Genotype-phenotype studies in cri-du-chat syndrome led to the identification of two separate chromosomal regions, hemizygosity for which is associated with specific phenotypes. [6]

A deletion of 5p15.3 results in the manifestation of a catlike cry, [7] whereas a deletion of 5p15.2 results in the presentation of the other major clinical features of the syndrome. [8]  Moreover, a region for speech delay in 5p15.3 has been identified. [9]




United States

The estimated prevalence is about 1 in 50,000 live births. The prevalence among individuals with mental retardation is about 1.5 in 1000.


With contemporary interventions, the chance of survival to adulthood is possible. Currently, the mortality rate of cri-du-chat syndrome is 6-8% in the overall population.

Pneumonia, aspiration pneumonia, congenital heart defects, and respiratory distress syndrome are the most common causes of death.

A study by Sanders et al indicated that symptoms of primary ciliary dyskinesia (PCD), another disorder traced to chromosome arm 5p, are prevalent in patients with cri-du-chat syndrome. Symptoms associated with PCD found in the cri-du-chat syndrome patients included unexplained neonatal distress (35%), year-round nasal congestion that arose in infancy (32%), and a year-round, wet cough that started in infancy (20%). [10]

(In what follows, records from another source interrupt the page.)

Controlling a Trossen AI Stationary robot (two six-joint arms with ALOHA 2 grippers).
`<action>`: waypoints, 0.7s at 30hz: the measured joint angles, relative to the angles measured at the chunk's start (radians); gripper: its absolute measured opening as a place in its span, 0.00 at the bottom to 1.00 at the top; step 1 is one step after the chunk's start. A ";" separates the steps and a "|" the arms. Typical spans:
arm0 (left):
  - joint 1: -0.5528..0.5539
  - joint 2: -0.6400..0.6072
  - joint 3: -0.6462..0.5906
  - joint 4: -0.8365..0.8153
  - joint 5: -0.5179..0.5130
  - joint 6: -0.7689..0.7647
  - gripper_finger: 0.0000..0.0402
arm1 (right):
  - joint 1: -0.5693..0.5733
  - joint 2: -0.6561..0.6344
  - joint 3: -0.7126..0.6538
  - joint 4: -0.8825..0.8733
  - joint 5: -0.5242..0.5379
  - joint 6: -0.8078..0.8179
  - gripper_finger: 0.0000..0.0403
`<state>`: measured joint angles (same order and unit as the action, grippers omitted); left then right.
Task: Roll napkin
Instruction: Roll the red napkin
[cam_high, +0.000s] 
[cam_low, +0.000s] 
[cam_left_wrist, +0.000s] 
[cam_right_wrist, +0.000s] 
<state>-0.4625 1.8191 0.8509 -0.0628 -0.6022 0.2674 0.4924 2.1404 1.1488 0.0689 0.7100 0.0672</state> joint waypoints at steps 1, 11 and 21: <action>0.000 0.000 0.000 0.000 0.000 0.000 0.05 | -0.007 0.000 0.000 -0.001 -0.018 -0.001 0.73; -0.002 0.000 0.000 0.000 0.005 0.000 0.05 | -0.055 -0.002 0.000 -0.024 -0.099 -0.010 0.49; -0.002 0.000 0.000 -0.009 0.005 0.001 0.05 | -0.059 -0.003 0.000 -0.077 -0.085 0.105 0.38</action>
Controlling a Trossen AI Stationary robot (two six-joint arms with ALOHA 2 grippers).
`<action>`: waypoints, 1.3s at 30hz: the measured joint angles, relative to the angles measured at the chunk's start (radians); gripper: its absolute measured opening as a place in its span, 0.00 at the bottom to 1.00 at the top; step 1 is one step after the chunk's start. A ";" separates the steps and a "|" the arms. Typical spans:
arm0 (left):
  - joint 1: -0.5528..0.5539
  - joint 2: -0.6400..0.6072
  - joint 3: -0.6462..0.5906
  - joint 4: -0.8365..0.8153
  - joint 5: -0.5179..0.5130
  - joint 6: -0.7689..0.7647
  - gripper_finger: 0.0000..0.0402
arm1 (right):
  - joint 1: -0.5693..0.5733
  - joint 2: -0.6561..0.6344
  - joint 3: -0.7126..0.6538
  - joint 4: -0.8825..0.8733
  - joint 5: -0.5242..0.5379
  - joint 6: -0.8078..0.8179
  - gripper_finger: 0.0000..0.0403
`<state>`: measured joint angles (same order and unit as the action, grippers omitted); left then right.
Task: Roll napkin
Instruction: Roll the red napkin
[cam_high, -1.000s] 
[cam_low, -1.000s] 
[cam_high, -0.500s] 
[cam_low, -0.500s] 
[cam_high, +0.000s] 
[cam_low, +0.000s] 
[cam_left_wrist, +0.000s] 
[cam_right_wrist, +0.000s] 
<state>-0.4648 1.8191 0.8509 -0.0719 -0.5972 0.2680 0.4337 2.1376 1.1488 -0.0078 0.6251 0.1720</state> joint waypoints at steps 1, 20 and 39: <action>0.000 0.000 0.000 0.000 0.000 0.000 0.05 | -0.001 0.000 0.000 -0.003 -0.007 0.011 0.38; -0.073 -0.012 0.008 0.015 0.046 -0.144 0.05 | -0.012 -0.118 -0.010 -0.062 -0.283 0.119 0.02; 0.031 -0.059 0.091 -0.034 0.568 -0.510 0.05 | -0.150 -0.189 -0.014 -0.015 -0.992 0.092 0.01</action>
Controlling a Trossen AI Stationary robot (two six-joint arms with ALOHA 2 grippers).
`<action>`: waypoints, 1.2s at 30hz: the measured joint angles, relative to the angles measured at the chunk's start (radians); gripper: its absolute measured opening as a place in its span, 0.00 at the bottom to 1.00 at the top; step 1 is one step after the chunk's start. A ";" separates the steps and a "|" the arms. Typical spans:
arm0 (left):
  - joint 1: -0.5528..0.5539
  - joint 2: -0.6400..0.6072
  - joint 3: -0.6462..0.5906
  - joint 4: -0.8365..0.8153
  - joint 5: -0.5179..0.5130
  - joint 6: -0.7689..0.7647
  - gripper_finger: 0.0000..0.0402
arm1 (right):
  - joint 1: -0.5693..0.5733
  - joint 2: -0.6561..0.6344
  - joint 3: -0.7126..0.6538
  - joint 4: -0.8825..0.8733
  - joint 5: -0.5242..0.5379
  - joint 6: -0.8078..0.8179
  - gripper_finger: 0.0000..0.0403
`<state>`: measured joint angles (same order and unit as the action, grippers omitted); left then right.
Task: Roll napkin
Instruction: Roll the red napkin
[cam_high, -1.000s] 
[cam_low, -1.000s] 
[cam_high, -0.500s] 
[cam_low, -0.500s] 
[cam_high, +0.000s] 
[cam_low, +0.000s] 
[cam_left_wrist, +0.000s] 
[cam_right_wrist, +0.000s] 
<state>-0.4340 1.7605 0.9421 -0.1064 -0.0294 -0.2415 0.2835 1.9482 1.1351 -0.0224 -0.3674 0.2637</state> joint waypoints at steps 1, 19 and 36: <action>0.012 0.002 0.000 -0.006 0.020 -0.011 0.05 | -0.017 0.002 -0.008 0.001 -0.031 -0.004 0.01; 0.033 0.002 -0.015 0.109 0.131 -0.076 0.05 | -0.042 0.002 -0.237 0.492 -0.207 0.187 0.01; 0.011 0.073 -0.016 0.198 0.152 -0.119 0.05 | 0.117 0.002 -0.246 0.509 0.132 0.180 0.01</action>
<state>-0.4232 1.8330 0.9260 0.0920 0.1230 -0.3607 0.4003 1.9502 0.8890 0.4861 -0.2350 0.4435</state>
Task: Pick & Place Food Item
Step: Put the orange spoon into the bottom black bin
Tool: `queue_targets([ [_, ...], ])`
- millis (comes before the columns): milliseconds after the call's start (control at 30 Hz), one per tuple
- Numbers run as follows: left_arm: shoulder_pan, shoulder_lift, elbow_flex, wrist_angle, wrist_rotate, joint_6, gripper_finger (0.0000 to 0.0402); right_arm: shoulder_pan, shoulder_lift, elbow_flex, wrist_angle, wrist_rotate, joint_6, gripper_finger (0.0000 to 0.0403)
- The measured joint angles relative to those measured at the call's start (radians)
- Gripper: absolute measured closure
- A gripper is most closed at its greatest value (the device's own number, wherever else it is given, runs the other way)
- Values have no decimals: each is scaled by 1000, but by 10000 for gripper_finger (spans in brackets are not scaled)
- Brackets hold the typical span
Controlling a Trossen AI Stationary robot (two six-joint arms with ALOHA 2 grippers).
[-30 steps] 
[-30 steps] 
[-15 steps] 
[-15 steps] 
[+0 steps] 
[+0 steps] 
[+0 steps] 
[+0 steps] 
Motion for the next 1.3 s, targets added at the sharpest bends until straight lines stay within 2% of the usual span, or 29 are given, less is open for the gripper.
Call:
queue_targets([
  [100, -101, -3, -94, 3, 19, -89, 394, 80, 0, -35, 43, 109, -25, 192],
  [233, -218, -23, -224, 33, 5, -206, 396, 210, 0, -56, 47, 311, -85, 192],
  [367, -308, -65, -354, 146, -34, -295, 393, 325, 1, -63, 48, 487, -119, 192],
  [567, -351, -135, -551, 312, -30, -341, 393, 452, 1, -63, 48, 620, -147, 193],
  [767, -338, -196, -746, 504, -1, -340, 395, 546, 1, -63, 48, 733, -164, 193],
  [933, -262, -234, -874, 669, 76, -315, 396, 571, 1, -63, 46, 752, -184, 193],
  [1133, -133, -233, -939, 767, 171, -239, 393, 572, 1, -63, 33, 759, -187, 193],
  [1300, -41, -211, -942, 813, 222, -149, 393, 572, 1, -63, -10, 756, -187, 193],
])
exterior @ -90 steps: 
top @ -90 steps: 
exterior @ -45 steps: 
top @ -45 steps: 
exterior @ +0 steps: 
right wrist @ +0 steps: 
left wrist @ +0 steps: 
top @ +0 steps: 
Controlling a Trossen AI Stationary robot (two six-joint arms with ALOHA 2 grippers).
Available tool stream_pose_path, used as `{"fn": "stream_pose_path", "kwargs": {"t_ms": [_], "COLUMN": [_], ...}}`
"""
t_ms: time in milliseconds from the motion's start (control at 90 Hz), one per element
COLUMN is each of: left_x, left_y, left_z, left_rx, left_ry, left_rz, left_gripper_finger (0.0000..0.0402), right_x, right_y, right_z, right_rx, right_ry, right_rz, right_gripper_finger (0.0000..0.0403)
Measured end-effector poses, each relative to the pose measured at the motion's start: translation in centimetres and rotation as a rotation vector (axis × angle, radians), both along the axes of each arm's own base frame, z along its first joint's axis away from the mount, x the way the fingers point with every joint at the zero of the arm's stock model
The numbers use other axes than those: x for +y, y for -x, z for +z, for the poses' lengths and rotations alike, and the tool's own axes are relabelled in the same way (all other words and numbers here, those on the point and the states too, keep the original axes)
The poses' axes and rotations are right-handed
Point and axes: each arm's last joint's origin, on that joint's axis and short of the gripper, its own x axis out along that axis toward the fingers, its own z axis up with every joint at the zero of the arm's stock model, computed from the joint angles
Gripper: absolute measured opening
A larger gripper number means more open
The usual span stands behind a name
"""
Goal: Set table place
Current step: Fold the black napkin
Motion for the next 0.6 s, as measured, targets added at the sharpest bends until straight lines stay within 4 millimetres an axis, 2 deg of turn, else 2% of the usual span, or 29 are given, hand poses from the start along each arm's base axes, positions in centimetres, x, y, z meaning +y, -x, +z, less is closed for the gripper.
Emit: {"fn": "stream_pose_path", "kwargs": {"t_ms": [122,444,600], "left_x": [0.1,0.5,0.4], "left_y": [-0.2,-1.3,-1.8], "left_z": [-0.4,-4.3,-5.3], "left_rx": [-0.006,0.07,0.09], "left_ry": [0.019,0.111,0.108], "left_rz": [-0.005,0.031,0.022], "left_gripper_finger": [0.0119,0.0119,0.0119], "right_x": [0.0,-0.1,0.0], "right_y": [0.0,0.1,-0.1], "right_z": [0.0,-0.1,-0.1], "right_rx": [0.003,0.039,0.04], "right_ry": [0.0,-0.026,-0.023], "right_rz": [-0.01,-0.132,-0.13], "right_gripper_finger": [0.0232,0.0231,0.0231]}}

A study by Lefranc et al indicated that protein-energy malnutrition is a frequent problem in cri-du-chat syndrome, with a review of questionnaires from 36 families revealing evidence of such malnutrition in 47% of patients. [11]


No racial predilection has been found.


A significant female predominance is observed in affected newborns, with a male-to-female ratio of 0.72:1.


The condition is detected in newborns and infants because of the catlike cry and dysmorphic features.